Ahora que se plantea abolir las corridas de toros por referéndum, yo, como ciudadano de a pie, pido añadir una pregunta a favor del pobre pavo cuya tragedia es mucho más humillante que la del toro, animal que goza de gran prestigio desde la Antiguedad pues es símbolo de belleza, de fuerza natural, de potencia sexual, obstinación y coraje. Todo ello antes de saltar a la arena donde muere cruel pero espectacularmente, eternizado por las cámaras, dando guerra hasta el final y cargándose eventualmente a alguno de esos bichos con trajes de luces que se le ponen delante, y hasta siendo indultado si el populismo contagia a la autoridad, en cuyo caso pasa a cubrir apetitosas vacas por el resto de sus taurinos días.
El pavo, en cambio, tiene mala imagen y es símbolo de algo tonto, aburrido, ostentoso y hasta ridículo como su moco colorado. Solo recordando frases de mis tiempos colegiales: cuando nadie sacaba a bailar a una chica, ella estaba “comiendo pavo”; si alguien se metía a una fiesta sin ser invitado andaba “de pavo”; cuando nos íbamos a jugar pelota a la playa en vez de ir a clases estábamos “echándonos la pava”. Desde siempre, alguien fatuo y vanidoso que alardea de sí mismo anda “pavoneándose” o “inflado como un pavo”. Y cuando algo es importante decimos por contraste que “no es moco de pavo”, solo comparable a no ser “pelo de cochino”.

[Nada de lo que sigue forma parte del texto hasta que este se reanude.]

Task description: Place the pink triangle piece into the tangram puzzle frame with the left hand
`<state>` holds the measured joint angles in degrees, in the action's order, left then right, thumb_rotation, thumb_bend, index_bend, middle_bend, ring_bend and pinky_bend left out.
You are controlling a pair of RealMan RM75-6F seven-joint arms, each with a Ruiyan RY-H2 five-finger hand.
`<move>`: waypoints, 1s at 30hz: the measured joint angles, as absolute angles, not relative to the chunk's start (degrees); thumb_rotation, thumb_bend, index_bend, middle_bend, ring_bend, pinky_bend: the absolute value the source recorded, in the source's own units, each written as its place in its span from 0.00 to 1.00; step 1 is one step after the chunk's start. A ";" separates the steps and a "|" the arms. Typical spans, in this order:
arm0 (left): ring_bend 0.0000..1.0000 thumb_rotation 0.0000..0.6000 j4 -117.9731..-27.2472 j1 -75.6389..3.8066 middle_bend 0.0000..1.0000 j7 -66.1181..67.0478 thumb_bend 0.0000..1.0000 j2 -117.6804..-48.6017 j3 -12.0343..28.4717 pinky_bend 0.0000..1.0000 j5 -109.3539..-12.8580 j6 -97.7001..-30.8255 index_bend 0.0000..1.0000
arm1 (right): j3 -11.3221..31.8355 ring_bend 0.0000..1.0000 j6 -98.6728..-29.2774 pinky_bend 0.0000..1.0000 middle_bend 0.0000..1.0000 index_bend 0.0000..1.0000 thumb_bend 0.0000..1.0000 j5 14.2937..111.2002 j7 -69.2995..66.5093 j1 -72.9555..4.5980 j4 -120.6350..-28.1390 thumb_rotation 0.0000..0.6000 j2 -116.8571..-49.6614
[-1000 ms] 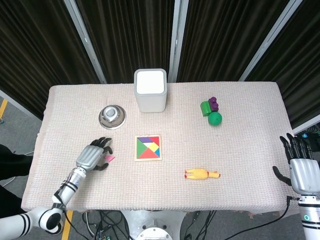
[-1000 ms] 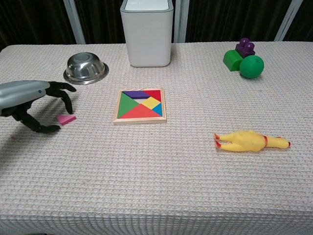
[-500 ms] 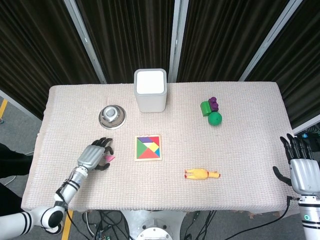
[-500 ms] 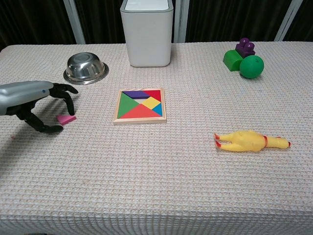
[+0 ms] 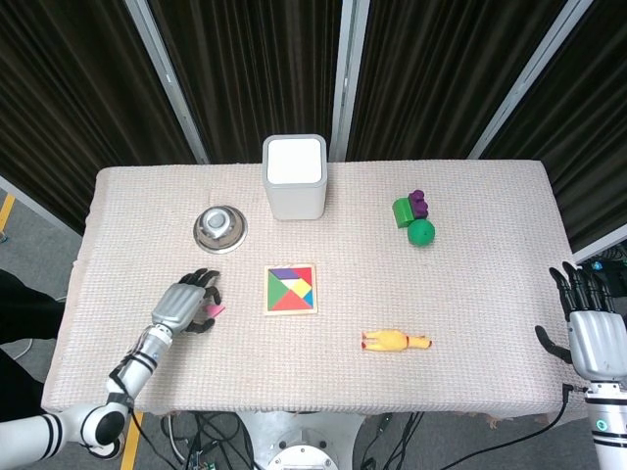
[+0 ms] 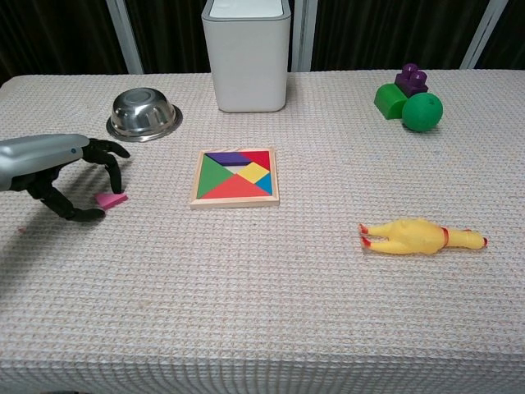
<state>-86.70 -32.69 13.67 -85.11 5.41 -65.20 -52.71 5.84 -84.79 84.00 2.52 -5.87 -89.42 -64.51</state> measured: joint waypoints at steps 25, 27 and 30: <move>0.00 1.00 -87.00 -33.56 0.09 14.08 0.32 -85.32 5.11 0.14 -63.67 -52.96 0.46 | 5.79 0.00 -84.45 0.00 0.00 0.00 0.18 83.80 2.19 -5.95 -88.94 1.00 -64.75; 0.00 1.00 -87.16 -33.63 0.09 14.16 0.32 -85.30 5.15 0.14 -63.66 -53.06 0.46 | 5.80 0.00 -84.48 0.00 0.00 0.00 0.18 83.81 2.20 -5.94 -88.95 1.00 -64.74; 0.00 1.00 -87.36 -33.70 0.09 14.66 0.32 -85.31 5.18 0.14 -63.42 -53.29 0.46 | 5.78 0.00 -84.50 0.00 0.00 0.00 0.18 83.84 2.18 -5.93 -88.95 1.00 -64.76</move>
<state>-87.36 -33.70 14.66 -85.31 5.18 -63.42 -53.29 5.78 -84.50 83.84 2.18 -5.93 -88.95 -64.76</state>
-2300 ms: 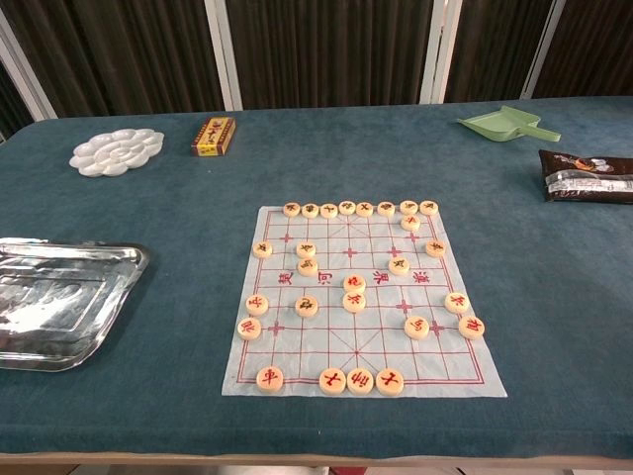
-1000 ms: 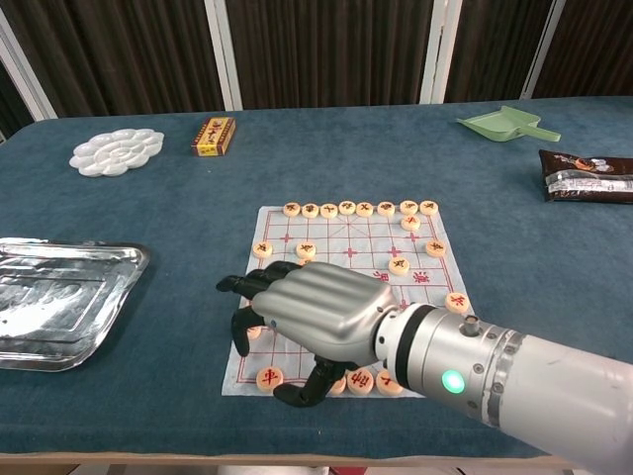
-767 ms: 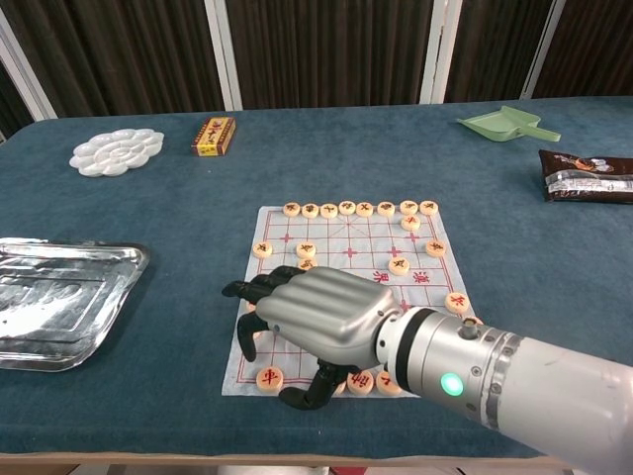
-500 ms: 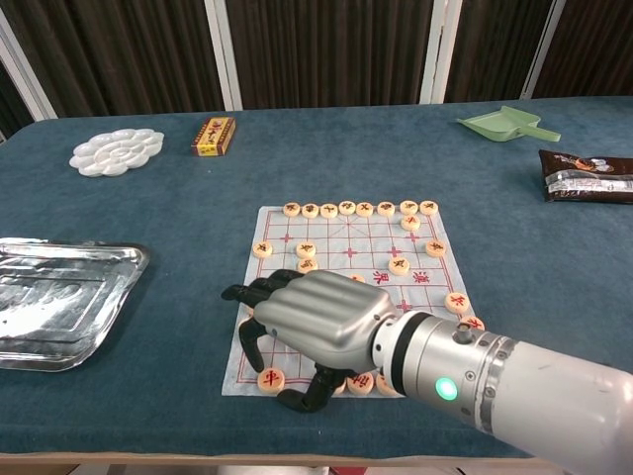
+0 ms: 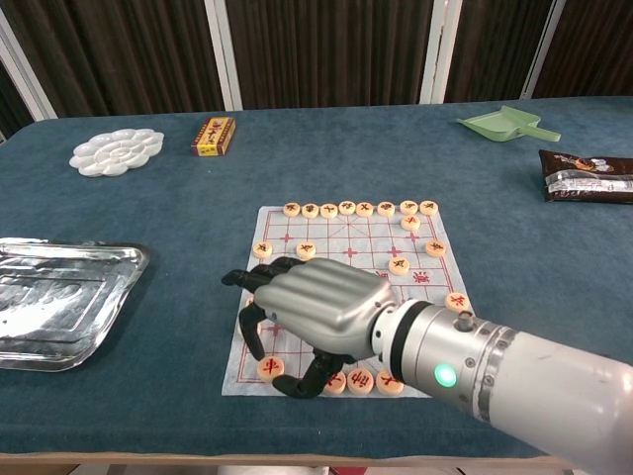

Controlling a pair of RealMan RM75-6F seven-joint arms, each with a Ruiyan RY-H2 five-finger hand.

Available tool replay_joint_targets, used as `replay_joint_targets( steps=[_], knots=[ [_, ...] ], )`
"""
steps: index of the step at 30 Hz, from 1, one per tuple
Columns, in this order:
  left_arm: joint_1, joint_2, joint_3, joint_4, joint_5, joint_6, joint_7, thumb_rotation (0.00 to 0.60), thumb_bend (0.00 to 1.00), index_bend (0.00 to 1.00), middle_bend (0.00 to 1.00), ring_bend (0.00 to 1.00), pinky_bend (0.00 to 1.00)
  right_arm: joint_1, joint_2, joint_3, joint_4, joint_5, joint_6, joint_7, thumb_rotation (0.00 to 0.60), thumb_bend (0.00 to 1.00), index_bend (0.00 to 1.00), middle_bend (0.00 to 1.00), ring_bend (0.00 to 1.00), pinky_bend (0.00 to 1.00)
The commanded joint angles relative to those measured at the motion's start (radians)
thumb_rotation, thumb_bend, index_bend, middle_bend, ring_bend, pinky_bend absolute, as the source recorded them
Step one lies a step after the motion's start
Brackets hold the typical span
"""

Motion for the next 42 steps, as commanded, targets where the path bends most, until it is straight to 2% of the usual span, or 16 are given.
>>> replay_joint_targets(
  steps=[1, 13, 24, 27, 28, 30, 32, 34, 35, 38, 40, 42],
  knots=[
    [0.001, 0.0, 0.001, 0.0, 0.001, 0.001, 0.0, 0.6, 0.39, 0.0, 0.0, 0.0, 0.12, 0.002, 0.006, 0.009, 0.0, 0.002, 0.01, 0.01, 0.6, 0.49, 0.61, 0.04, 0.0, 0.0],
    [0.0, 0.002, 0.0, 0.001, -0.001, -0.001, -0.005, 0.6, 0.39, 0.0, 0.0, 0.0, 0.12, 0.026, -0.019, 0.019, 0.06, 0.046, 0.014, -0.018, 0.6, 0.49, 0.59, 0.04, 0.0, 0.0],
    [0.0, 0.004, 0.003, 0.003, 0.007, 0.004, -0.018, 0.6, 0.4, 0.0, 0.0, 0.0, 0.12, 0.031, -0.009, 0.007, 0.037, 0.063, 0.024, -0.026, 0.6, 0.49, 0.49, 0.04, 0.0, 0.0],
    [0.003, 0.005, 0.005, 0.006, 0.013, 0.011, -0.02, 0.6, 0.39, 0.0, 0.0, 0.0, 0.12, 0.015, 0.023, -0.004, -0.007, 0.023, 0.065, -0.006, 0.6, 0.49, 0.45, 0.04, 0.0, 0.0],
    [0.004, 0.005, 0.005, 0.008, 0.014, 0.014, -0.019, 0.6, 0.39, 0.0, 0.0, 0.0, 0.12, 0.002, 0.045, -0.016, -0.032, 0.002, 0.091, -0.002, 0.6, 0.49, 0.42, 0.04, 0.0, 0.0],
    [0.007, 0.006, 0.005, 0.009, 0.016, 0.022, -0.023, 0.6, 0.39, 0.0, 0.0, 0.0, 0.12, -0.058, 0.143, -0.068, -0.134, -0.065, 0.192, -0.009, 0.6, 0.49, 0.27, 0.02, 0.0, 0.0],
    [0.012, 0.005, 0.005, 0.012, 0.018, 0.032, -0.016, 0.6, 0.4, 0.0, 0.0, 0.0, 0.12, -0.149, 0.285, -0.146, -0.255, -0.135, 0.333, -0.05, 0.6, 0.45, 0.1, 0.0, 0.0, 0.0],
    [0.017, 0.003, 0.005, 0.01, 0.018, 0.039, -0.001, 0.6, 0.4, 0.0, 0.0, 0.0, 0.12, -0.265, 0.429, -0.228, -0.346, -0.204, 0.512, -0.083, 0.6, 0.39, 0.01, 0.0, 0.0, 0.0],
    [0.019, 0.002, 0.005, 0.007, 0.017, 0.04, 0.009, 0.6, 0.4, 0.0, 0.0, 0.0, 0.12, -0.32, 0.481, -0.259, -0.365, -0.225, 0.592, -0.081, 0.6, 0.38, 0.0, 0.0, 0.0, 0.0],
    [0.028, -0.002, 0.007, -0.009, 0.006, 0.038, 0.059, 0.6, 0.39, 0.0, 0.0, 0.0, 0.12, -0.486, 0.581, -0.323, -0.327, -0.248, 0.808, 0.034, 0.6, 0.38, 0.0, 0.0, 0.0, 0.0],
    [0.032, -0.008, 0.005, -0.021, -0.003, 0.036, 0.101, 0.6, 0.39, 0.0, 0.0, 0.0, 0.12, -0.571, 0.594, -0.325, -0.243, -0.216, 0.889, 0.163, 0.6, 0.38, 0.0, 0.0, 0.0, 0.0],
    [0.035, -0.013, 0.004, -0.032, -0.01, 0.034, 0.134, 0.6, 0.39, 0.0, 0.0, 0.0, 0.12, -0.618, 0.588, -0.308, -0.179, -0.168, 0.91, 0.239, 0.6, 0.38, 0.0, 0.0, 0.0, 0.0]
  ],
)
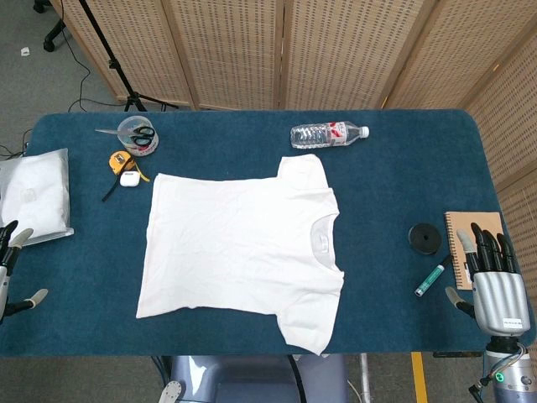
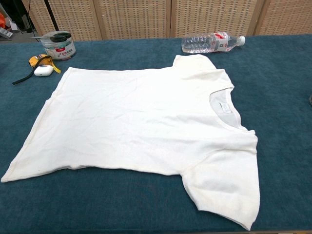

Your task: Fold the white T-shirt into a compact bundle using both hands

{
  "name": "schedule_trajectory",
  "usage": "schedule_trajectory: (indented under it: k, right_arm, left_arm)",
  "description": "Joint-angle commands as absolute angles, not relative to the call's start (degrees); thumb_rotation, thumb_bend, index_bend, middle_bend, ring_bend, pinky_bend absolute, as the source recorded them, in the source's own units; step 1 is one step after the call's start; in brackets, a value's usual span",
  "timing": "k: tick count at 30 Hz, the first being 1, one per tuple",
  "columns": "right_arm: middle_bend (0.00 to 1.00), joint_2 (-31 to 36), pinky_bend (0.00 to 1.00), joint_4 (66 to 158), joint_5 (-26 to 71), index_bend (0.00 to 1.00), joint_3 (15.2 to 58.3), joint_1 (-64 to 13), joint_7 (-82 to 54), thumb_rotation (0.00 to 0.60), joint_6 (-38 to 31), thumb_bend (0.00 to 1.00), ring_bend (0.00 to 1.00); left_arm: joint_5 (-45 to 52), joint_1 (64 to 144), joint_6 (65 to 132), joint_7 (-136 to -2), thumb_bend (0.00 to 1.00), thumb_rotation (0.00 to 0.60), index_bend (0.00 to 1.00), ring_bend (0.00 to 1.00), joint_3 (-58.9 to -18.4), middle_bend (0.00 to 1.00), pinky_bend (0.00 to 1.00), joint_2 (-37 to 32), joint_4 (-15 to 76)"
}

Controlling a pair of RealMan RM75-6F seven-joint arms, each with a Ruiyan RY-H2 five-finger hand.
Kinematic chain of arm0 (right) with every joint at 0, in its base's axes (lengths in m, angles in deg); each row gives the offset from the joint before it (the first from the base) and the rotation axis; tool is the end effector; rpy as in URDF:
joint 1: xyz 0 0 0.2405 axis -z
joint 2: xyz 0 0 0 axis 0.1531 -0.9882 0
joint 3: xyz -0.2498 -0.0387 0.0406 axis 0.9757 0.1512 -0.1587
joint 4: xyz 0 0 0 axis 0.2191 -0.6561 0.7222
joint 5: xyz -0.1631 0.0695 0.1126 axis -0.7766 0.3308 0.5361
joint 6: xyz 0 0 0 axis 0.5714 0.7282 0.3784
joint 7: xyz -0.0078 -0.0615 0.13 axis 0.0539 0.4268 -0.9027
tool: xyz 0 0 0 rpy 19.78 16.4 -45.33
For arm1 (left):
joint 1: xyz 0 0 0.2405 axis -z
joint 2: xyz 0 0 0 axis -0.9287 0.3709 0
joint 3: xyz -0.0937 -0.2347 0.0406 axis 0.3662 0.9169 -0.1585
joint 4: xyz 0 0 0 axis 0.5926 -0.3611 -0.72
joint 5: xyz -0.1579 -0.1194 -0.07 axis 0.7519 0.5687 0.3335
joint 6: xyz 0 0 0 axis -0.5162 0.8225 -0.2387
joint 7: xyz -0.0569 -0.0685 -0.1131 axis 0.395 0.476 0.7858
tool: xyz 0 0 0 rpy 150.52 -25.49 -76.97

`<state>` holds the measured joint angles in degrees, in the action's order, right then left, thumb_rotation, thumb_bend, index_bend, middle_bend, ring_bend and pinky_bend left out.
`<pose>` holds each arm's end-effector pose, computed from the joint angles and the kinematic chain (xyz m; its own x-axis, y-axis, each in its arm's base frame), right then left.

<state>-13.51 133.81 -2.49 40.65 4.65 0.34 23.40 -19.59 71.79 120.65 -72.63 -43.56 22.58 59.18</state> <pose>-0.2805 -0.1868 0.1567 0.4779 0.1502 0.8655 -0.8744 -0.0127 0.4851 -0.2937 0.1737 0.1832 0.4107 -0.0180 0.9116 0.9114 0.0357 -0.4099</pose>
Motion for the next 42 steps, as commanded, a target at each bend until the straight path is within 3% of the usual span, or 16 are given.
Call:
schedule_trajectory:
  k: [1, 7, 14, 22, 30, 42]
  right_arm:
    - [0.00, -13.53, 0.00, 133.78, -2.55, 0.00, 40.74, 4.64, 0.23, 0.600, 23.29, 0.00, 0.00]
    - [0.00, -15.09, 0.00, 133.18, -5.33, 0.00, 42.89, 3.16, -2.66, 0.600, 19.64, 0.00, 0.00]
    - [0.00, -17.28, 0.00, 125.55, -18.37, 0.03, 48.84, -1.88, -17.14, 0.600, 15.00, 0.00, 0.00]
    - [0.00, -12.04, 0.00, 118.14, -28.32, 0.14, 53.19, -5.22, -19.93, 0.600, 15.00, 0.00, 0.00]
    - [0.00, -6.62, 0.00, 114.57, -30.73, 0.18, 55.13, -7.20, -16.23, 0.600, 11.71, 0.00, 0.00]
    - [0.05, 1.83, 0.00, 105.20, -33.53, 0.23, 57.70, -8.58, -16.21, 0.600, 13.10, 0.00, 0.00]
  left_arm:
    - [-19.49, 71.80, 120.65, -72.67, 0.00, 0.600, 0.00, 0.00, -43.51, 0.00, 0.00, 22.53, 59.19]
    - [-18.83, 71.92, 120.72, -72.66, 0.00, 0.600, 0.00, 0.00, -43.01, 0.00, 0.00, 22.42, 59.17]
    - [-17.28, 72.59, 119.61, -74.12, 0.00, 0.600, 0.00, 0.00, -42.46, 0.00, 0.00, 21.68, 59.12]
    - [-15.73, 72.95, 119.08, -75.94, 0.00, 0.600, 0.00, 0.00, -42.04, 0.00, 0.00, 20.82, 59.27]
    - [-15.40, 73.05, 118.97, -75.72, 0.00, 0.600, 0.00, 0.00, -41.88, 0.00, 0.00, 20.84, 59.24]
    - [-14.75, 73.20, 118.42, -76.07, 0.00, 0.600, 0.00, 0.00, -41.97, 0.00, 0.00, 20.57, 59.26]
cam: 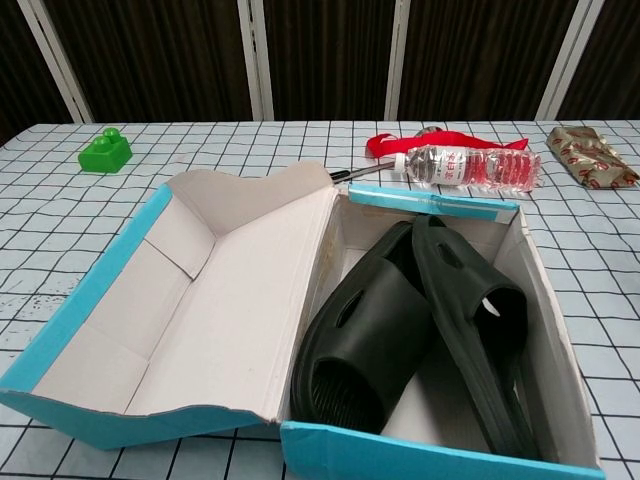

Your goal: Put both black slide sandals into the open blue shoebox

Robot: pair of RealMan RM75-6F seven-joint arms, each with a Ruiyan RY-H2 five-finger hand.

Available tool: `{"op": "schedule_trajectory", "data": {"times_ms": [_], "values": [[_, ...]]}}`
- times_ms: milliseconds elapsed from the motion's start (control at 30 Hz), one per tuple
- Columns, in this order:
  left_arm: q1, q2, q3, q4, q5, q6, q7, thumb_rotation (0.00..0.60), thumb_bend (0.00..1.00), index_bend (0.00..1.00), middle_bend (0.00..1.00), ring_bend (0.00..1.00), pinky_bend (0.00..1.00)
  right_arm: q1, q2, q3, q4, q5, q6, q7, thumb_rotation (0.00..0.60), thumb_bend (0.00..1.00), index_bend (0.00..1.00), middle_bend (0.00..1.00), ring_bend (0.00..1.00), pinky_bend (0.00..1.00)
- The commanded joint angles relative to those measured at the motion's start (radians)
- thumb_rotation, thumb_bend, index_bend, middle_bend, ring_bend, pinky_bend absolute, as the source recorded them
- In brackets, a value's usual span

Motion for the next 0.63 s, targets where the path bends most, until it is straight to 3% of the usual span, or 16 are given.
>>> {"op": "schedule_trajectory", "data": {"times_ms": [33, 633], "values": [[0.002, 0.015, 0.003, -0.028, -0.019, -0.017, 0.025, 0.600, 0.08, 0.12, 0.03, 0.00, 0.10, -0.053, -0.014, 0.018, 0.042, -0.023, 0.012, 0.051, 0.600, 0.24, 0.20, 0.16, 0.16, 0.11], [0.002, 0.035, 0.007, -0.048, -0.027, -0.031, 0.021, 0.600, 0.08, 0.12, 0.03, 0.00, 0.10, -0.155, 0.038, 0.093, 0.007, -0.039, -0.062, 0.051, 0.600, 0.24, 0.20, 0.16, 0.16, 0.10]]}}
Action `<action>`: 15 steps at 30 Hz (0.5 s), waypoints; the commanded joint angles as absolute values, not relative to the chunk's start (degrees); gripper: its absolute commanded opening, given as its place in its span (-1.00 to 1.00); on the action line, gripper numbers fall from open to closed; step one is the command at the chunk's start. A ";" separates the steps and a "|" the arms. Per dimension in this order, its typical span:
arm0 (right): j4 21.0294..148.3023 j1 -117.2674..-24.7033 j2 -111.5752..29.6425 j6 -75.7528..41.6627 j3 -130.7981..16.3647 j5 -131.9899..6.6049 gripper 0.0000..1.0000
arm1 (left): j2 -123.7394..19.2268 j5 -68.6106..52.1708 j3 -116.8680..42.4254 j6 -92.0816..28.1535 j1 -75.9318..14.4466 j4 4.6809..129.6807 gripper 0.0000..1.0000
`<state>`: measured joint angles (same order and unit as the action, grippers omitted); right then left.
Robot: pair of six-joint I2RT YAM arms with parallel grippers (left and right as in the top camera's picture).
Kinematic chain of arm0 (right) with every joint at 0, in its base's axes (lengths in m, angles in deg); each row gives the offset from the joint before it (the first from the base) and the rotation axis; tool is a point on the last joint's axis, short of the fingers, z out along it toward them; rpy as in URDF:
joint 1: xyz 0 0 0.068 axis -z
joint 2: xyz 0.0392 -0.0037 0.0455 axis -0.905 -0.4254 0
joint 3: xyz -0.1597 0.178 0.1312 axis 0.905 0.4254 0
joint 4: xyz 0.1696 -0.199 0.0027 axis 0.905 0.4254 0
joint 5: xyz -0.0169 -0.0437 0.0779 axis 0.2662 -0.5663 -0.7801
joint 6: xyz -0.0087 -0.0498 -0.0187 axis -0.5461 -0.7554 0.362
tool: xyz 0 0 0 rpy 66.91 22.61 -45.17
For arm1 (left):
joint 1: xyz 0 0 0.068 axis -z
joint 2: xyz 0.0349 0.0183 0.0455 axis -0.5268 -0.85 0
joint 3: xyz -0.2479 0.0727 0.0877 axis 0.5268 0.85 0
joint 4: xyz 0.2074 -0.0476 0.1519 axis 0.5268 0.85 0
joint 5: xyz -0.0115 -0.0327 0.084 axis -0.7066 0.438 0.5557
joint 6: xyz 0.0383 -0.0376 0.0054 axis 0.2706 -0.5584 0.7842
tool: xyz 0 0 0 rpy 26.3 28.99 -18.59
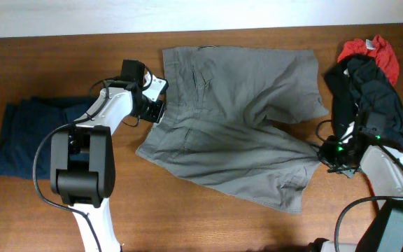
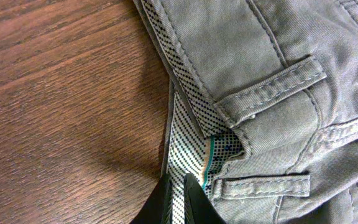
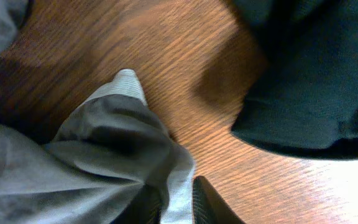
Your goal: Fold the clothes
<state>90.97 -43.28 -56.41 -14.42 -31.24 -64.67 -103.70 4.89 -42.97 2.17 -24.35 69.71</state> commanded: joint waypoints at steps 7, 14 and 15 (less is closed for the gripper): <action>92.83 -41.84 -55.86 -20.19 -32.31 -70.33 -0.13 | -103.83 3.93 -53.81 2.41 -24.70 81.18 -0.59; 93.35 -41.49 -55.84 -21.20 -32.33 -70.35 0.01 | -102.91 -6.80 -56.65 3.24 -22.60 84.96 -0.46; 93.62 -41.49 -55.84 -21.33 -32.33 -70.35 0.12 | -103.08 -6.60 -55.78 4.39 -21.86 84.48 -0.45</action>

En inglés, el pobre lleva el nombre de turkey que se aplicaba a la gallina de Guinea que iba por Turquía a Londres, doble error, así como nuestro sombrero de paja agarró el nombre de ‘Panama hat’ al pasar por el itsmo. Pero en jerga gringa un ‘turquey’ es una persona inepta o indeseable. Y cuando fracasa una pieza de teatro en Broadway eso también es un ‘turkey’. Por si fuera poco, un ‘turkey vulture’ es un vulgar gallinazo. Difícil tener peor imagen. Para colmo, cada vez que su primo, el pavo real, despliega esa cola fantástica se le jode la autoestima.
Una vez en el corral, lo ceban unos días, lo emborrachan y lo cuelgan patas arriba para que chorree la sangre cuando le hunden el cuchillo en el oído y pasa a hornearse durante horas. Cero fotos, mucha sangre, cero olés.
El lector astuto pensará que algo se esconde detrás de tanta filantropía plumífera.
En efecto, así como el Gobierno incluye las corridas en el referéndum para contaminar con la violencia a “la burguesía quiteña”, yo añado mi pregunta porque detesto la pechuga de pavo, que debo ingerir en repetidas cenas cada fin de año, esa pulpa blancuzca y desabrida a la que para remate se unta jalea de cranberry.
Mi consigna es volver a los buñuelos, los tamales y el pernil que se comía antes de que aterrizara en nuestras mesas navideñas esa ave imperialista.
¡Felices Navidades sin pavo, sin vacas y sin burguesía quiteña!